- GOAL OF THE EXERCISE
Check each line of the listing below for the word "left" and say how many lines have it. Nothing else should be written.

- MATERIALS PROVIDED
● ● ● ● ● ● ●

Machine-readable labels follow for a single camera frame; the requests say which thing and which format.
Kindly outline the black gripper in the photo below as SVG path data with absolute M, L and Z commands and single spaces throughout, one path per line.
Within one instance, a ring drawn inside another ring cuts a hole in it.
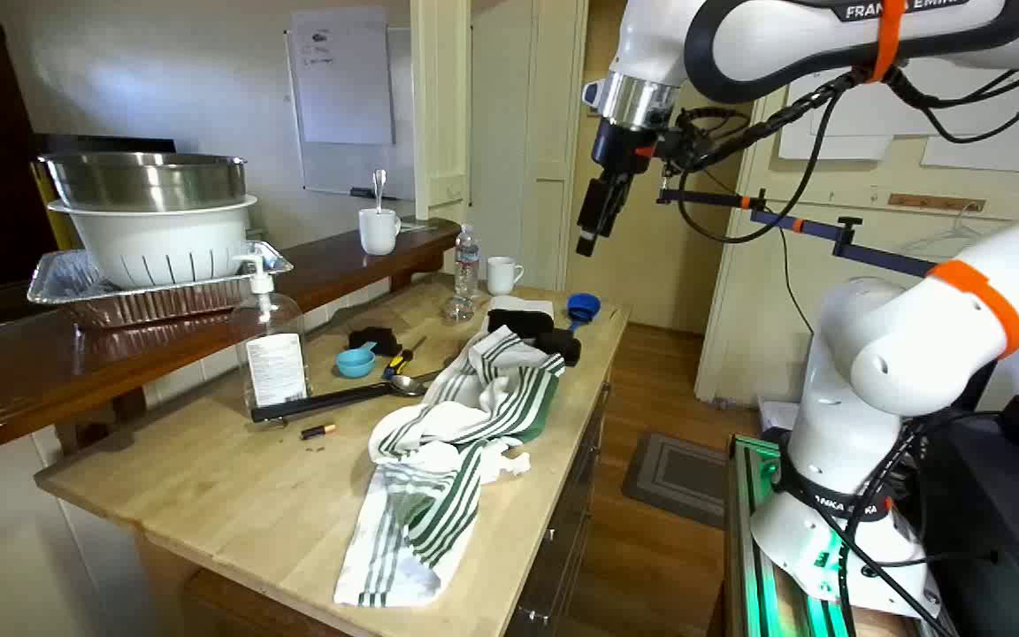
M 590 158 L 601 168 L 601 173 L 589 184 L 589 194 L 580 202 L 576 256 L 590 259 L 597 237 L 611 237 L 626 190 L 633 178 L 649 171 L 651 156 L 651 130 L 626 130 L 610 119 L 597 123 Z

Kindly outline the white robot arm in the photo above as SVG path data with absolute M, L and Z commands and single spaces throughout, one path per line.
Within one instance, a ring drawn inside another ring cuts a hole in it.
M 822 72 L 827 81 L 808 108 L 886 81 L 935 110 L 903 76 L 912 56 L 1019 72 L 1019 0 L 626 0 L 610 76 L 585 90 L 601 173 L 585 194 L 576 247 L 611 234 L 631 182 L 651 163 L 687 178 L 771 130 L 754 123 L 722 145 L 699 138 L 672 110 L 685 85 L 746 102 Z M 927 555 L 887 505 L 886 470 L 920 420 L 1017 352 L 1019 224 L 907 289 L 834 286 L 810 341 L 778 491 L 752 521 L 761 554 L 810 600 L 912 616 Z

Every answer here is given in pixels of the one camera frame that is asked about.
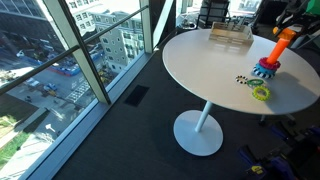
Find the black chair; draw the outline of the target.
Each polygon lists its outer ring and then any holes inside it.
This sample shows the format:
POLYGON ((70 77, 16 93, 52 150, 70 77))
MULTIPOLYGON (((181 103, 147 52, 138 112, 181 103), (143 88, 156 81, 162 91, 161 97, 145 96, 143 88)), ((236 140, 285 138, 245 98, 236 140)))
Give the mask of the black chair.
POLYGON ((196 25, 198 28, 210 28, 214 22, 228 22, 229 0, 202 0, 196 25))

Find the orange stacking toy post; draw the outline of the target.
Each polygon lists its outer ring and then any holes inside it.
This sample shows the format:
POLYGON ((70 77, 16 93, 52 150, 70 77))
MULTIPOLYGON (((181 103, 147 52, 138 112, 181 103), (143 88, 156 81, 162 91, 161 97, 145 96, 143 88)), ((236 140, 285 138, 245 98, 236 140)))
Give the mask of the orange stacking toy post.
POLYGON ((282 52, 285 50, 285 48, 288 46, 289 43, 290 43, 289 40, 280 38, 277 41, 277 43, 276 43, 275 47, 273 48, 272 52, 268 56, 266 62, 268 64, 275 64, 277 62, 278 58, 280 57, 280 55, 282 54, 282 52))

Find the black floor vent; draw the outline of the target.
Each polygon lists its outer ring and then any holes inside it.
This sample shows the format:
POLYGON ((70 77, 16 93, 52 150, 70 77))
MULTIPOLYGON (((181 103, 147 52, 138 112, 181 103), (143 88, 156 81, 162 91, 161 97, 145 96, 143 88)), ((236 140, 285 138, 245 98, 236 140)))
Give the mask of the black floor vent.
POLYGON ((137 107, 146 93, 148 92, 149 88, 141 85, 137 85, 133 91, 129 94, 129 96, 124 101, 125 104, 137 107))

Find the white round table base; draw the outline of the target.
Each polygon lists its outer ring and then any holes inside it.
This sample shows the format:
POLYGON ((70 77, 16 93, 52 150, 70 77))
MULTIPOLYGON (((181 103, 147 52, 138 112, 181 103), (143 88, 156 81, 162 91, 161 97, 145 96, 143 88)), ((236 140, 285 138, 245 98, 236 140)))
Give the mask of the white round table base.
POLYGON ((212 103, 207 101, 202 111, 185 111, 174 122, 175 139, 190 154, 209 156, 222 146, 222 128, 209 114, 211 107, 212 103))

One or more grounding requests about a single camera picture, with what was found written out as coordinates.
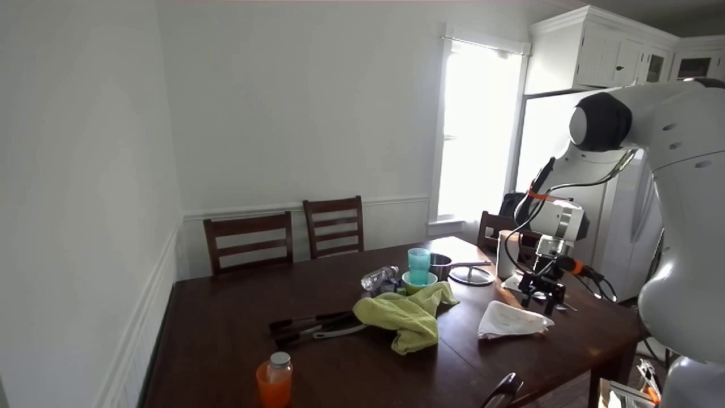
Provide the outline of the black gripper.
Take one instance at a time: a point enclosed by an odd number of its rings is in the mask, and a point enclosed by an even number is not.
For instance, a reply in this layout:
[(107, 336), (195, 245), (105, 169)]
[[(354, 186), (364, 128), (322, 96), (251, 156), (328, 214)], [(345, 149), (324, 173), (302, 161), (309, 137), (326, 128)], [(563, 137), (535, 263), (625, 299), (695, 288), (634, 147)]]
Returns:
[(524, 306), (532, 299), (543, 306), (562, 306), (566, 285), (563, 273), (572, 267), (569, 256), (571, 245), (563, 238), (542, 236), (535, 245), (535, 254), (524, 263), (524, 277), (519, 290)]

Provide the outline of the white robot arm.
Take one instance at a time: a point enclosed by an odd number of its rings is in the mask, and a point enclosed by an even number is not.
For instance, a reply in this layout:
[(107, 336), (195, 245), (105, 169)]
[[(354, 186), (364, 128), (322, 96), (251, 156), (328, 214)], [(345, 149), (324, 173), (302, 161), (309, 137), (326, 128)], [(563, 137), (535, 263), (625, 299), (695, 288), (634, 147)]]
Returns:
[(725, 362), (725, 87), (688, 79), (597, 92), (576, 105), (569, 134), (582, 152), (646, 152), (663, 253), (642, 288), (642, 321), (680, 357)]

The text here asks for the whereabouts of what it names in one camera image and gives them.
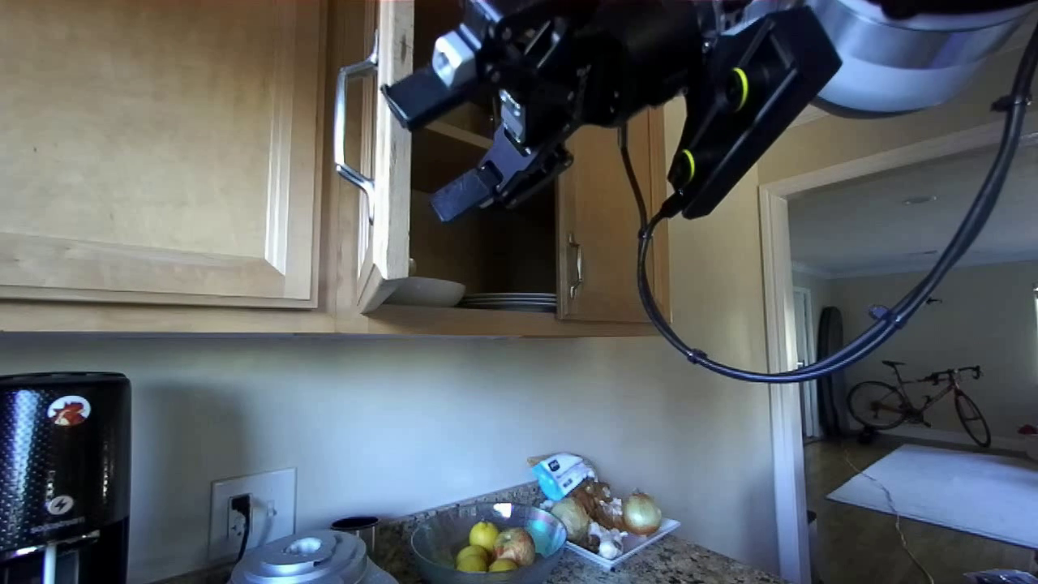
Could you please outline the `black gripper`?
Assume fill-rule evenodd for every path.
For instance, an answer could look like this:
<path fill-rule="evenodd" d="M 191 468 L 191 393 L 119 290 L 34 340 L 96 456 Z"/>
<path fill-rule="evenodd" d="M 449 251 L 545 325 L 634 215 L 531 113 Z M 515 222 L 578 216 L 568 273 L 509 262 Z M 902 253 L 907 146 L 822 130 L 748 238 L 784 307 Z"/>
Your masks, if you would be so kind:
<path fill-rule="evenodd" d="M 433 196 L 434 216 L 453 225 L 520 205 L 568 167 L 576 123 L 612 126 L 698 80 L 712 38 L 712 0 L 463 0 L 463 27 L 382 96 L 423 130 L 491 88 L 512 90 L 483 158 Z"/>

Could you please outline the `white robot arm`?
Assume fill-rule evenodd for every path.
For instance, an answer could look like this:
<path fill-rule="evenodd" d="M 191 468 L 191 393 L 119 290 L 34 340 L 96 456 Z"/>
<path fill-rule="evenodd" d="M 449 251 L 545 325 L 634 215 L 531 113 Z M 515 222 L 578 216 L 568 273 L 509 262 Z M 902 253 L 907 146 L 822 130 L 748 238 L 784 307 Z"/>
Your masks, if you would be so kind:
<path fill-rule="evenodd" d="M 671 96 L 684 130 L 669 216 L 705 216 L 817 105 L 849 116 L 931 111 L 968 88 L 1034 0 L 461 0 L 430 66 L 388 85 L 423 130 L 491 95 L 483 158 L 434 190 L 457 222 L 552 181 L 582 126 L 621 126 Z"/>

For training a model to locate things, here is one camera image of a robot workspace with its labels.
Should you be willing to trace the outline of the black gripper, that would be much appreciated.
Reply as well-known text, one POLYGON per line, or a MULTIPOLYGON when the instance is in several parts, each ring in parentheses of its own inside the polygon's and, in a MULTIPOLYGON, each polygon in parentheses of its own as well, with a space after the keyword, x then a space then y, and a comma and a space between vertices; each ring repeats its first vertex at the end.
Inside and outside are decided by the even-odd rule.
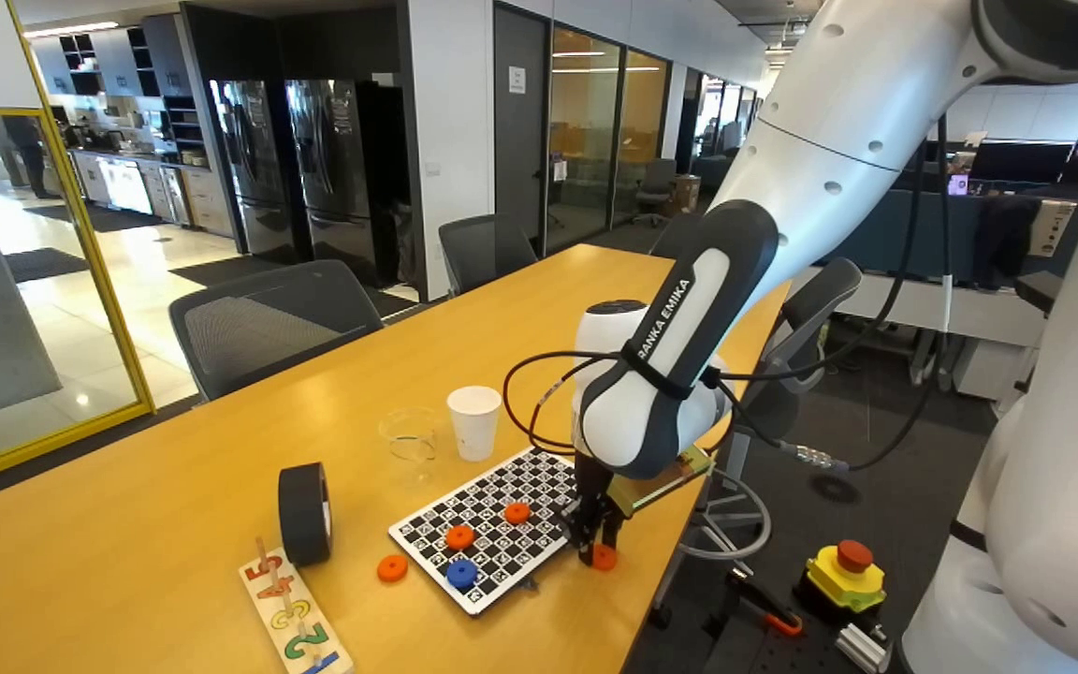
POLYGON ((596 530, 597 530, 597 548, 618 550, 618 530, 623 515, 618 500, 608 499, 608 478, 614 472, 601 460, 596 455, 575 460, 575 504, 562 514, 562 529, 580 560, 590 560, 596 530))

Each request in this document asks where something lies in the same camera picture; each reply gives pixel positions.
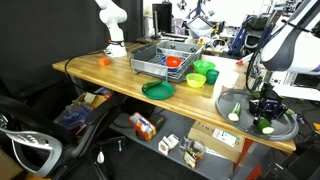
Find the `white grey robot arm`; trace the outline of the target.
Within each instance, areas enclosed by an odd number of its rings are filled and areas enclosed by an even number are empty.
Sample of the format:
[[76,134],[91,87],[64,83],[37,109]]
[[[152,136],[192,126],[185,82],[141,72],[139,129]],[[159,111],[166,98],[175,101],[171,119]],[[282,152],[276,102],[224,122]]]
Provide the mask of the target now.
[[320,0],[303,0],[289,19],[254,51],[246,78],[256,60],[271,72],[287,72],[309,76],[320,75],[320,38],[314,29],[320,21]]

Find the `white robot arm on table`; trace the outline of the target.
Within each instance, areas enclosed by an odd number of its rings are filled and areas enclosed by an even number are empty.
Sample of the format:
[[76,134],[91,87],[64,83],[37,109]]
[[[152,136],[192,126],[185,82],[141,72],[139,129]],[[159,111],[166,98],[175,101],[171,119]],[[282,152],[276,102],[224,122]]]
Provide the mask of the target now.
[[95,0],[100,7],[99,18],[106,25],[110,34],[109,45],[105,53],[111,57],[124,57],[127,51],[124,45],[123,30],[119,23],[127,20],[127,13],[112,0]]

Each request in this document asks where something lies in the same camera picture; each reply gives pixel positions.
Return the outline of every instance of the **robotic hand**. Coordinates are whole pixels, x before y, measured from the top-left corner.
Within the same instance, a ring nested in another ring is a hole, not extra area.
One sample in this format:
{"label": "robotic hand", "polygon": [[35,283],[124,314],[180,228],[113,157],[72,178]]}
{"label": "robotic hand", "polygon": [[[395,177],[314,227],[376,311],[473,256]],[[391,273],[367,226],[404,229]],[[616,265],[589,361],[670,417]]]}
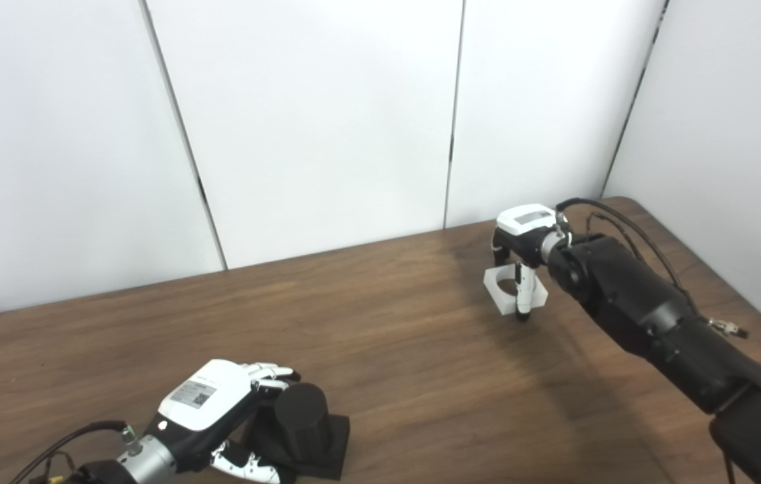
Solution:
{"label": "robotic hand", "polygon": [[[621,226],[633,252],[612,237],[572,232],[562,212],[576,204],[597,206],[635,230],[662,261],[672,283],[652,272]],[[709,431],[725,458],[761,484],[761,364],[724,338],[747,333],[700,315],[663,253],[609,206],[571,199],[556,212],[526,205],[504,214],[497,219],[492,243],[495,264],[515,252],[531,270],[547,266],[556,285],[614,342],[647,359],[701,411],[715,416]]]}
{"label": "robotic hand", "polygon": [[132,436],[122,456],[87,463],[67,481],[159,484],[174,474],[212,466],[250,481],[294,482],[295,475],[288,469],[273,465],[228,436],[261,404],[299,380],[291,368],[276,364],[211,360],[162,400],[141,441]]}

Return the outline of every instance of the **qr code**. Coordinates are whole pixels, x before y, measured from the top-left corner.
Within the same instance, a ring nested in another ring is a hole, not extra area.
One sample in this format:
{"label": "qr code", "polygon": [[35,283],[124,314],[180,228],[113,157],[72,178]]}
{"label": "qr code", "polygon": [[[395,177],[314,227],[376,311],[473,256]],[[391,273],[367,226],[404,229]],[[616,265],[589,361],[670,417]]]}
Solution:
{"label": "qr code", "polygon": [[214,393],[216,393],[216,389],[212,386],[188,380],[175,390],[169,399],[173,399],[174,401],[189,405],[193,408],[201,408]]}

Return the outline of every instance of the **white wall panel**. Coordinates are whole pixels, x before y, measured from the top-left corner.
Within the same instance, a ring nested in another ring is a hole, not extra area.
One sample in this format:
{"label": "white wall panel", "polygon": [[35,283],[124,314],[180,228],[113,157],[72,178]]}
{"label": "white wall panel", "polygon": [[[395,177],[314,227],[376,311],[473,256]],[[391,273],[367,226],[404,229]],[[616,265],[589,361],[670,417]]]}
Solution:
{"label": "white wall panel", "polygon": [[143,19],[0,0],[0,310],[221,268]]}
{"label": "white wall panel", "polygon": [[467,3],[448,226],[598,195],[663,5]]}
{"label": "white wall panel", "polygon": [[761,311],[761,1],[671,0],[607,196],[637,199]]}
{"label": "white wall panel", "polygon": [[442,226],[461,2],[148,4],[228,266]]}

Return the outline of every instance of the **black cable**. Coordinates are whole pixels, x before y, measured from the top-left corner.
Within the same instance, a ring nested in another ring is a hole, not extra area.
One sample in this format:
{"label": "black cable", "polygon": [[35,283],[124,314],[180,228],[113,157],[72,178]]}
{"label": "black cable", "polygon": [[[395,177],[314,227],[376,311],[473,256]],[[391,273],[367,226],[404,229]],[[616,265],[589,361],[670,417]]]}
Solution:
{"label": "black cable", "polygon": [[733,461],[724,453],[724,465],[727,467],[727,482],[728,484],[736,484],[736,476],[733,475]]}
{"label": "black cable", "polygon": [[37,469],[37,466],[40,465],[40,463],[43,462],[43,460],[46,460],[49,458],[49,456],[52,456],[52,454],[55,453],[56,450],[63,447],[64,445],[67,445],[68,442],[75,438],[79,438],[82,435],[85,435],[86,433],[91,432],[97,432],[97,431],[115,431],[115,432],[122,432],[123,429],[126,428],[126,422],[120,421],[120,420],[103,420],[100,422],[93,422],[89,423],[87,426],[83,426],[80,429],[77,429],[73,432],[68,433],[64,438],[61,438],[58,442],[55,442],[49,448],[46,450],[43,450],[42,454],[39,454],[34,460],[31,460],[31,463],[27,466],[25,466],[24,469],[19,471],[19,474],[17,474],[10,482],[9,484],[19,484],[22,482],[22,480],[28,475],[31,474],[31,471],[34,469]]}
{"label": "black cable", "polygon": [[605,215],[601,214],[601,212],[592,212],[590,216],[587,217],[587,236],[590,235],[590,223],[592,223],[593,218],[604,220],[606,223],[614,226],[615,229],[620,231],[620,234],[623,234],[623,239],[626,239],[626,244],[632,250],[632,254],[635,254],[635,258],[637,258],[639,261],[642,261],[642,263],[647,263],[647,261],[645,261],[644,257],[641,255],[641,251],[638,250],[638,246],[635,245],[635,242],[633,242],[632,238],[629,236],[629,233],[626,232],[626,229],[623,229],[623,226],[616,223],[616,220],[613,220],[613,218],[605,217]]}
{"label": "black cable", "polygon": [[657,245],[655,245],[655,242],[652,242],[652,239],[650,239],[647,233],[645,233],[641,227],[638,227],[637,224],[633,223],[629,217],[626,217],[625,215],[621,214],[610,206],[605,205],[604,203],[587,198],[570,198],[565,202],[558,203],[557,211],[563,212],[566,208],[569,208],[569,206],[572,205],[592,205],[604,212],[608,212],[615,218],[619,218],[619,221],[629,226],[630,229],[634,230],[639,236],[641,236],[641,239],[645,242],[645,244],[649,246],[656,257],[658,257],[658,261],[661,262],[661,264],[664,266],[664,269],[667,270],[667,274],[670,276],[670,281],[673,283],[673,285],[676,286],[679,291],[685,293],[685,289],[682,288],[682,283],[679,282],[679,276],[676,275],[676,271],[673,270],[673,266],[670,265],[670,261],[667,260],[667,257],[664,257],[664,253],[660,248],[658,248]]}

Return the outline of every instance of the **robotic finger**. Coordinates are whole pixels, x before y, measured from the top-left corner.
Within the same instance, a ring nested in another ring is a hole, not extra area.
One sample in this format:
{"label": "robotic finger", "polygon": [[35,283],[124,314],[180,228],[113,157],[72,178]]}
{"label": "robotic finger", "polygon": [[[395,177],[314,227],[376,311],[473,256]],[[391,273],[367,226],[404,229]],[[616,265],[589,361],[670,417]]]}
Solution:
{"label": "robotic finger", "polygon": [[246,481],[293,484],[297,479],[288,469],[274,465],[230,439],[214,450],[210,466]]}

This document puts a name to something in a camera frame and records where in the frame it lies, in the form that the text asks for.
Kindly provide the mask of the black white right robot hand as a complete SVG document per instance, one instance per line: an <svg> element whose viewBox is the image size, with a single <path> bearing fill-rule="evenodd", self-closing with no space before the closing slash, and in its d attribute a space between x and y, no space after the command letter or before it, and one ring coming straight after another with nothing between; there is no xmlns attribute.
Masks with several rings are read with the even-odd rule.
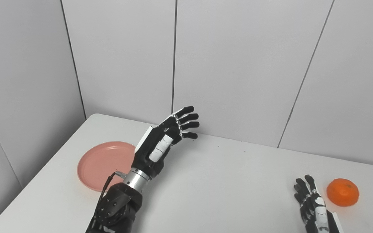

● ● ● ● ● ● ●

- EXERCISE RESPONSE
5